### TASK TO CARRY OUT
All the data beneath this line is to be reproduced exactly.

----

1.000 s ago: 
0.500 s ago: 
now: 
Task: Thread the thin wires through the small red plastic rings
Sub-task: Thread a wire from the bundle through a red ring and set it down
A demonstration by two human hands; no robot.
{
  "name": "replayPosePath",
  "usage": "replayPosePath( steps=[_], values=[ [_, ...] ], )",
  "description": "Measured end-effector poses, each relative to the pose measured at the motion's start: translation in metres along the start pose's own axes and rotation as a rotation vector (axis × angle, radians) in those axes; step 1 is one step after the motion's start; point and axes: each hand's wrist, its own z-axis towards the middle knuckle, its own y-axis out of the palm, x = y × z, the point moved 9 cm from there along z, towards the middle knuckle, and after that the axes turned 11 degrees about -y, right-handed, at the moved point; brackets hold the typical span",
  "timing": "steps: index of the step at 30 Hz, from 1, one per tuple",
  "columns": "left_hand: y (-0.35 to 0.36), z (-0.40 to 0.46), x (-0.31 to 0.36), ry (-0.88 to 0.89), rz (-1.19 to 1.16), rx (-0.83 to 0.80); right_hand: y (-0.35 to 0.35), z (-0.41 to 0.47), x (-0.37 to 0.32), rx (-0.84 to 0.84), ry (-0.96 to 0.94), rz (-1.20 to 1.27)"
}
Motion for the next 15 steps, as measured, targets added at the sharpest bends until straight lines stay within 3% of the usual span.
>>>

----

### RESULT FOR THIS EXERCISE
1.000 s ago: 
0.500 s ago: 
now: 
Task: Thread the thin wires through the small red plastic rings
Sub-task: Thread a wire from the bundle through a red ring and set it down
A demonstration by two human hands; no robot.
{
  "name": "replayPosePath",
  "usage": "replayPosePath( steps=[_], values=[ [_, ...] ], )",
  "description": "Measured end-effector poses, each relative to the pose measured at the motion's start: translation in metres along the start pose's own axes and rotation as a rotation vector (axis × angle, radians) in those axes; step 1 is one step after the motion's start; point and axes: each hand's wrist, its own z-axis towards the middle knuckle, its own y-axis out of the palm, x = y × z, the point moved 9 cm from there along z, towards the middle knuckle, and after that the axes turned 11 degrees about -y, right-handed, at the moved point; brackets hold the typical span",
  "timing": "steps: index of the step at 30 Hz, from 1, one per tuple",
  "columns": "left_hand: y (-0.35 to 0.36), z (-0.40 to 0.46), x (-0.31 to 0.36), ry (-0.88 to 0.89), rz (-1.19 to 1.16), rx (-0.83 to 0.80); right_hand: y (-0.35 to 0.35), z (-0.41 to 0.47), x (-0.37 to 0.32), rx (-0.84 to 0.84), ry (-0.96 to 0.94), rz (-1.20 to 1.27)"
}
Motion for the next 15 steps, as measured, targets added at the sharpest bends until straight lines stay within 3% of the usual span.
>>>

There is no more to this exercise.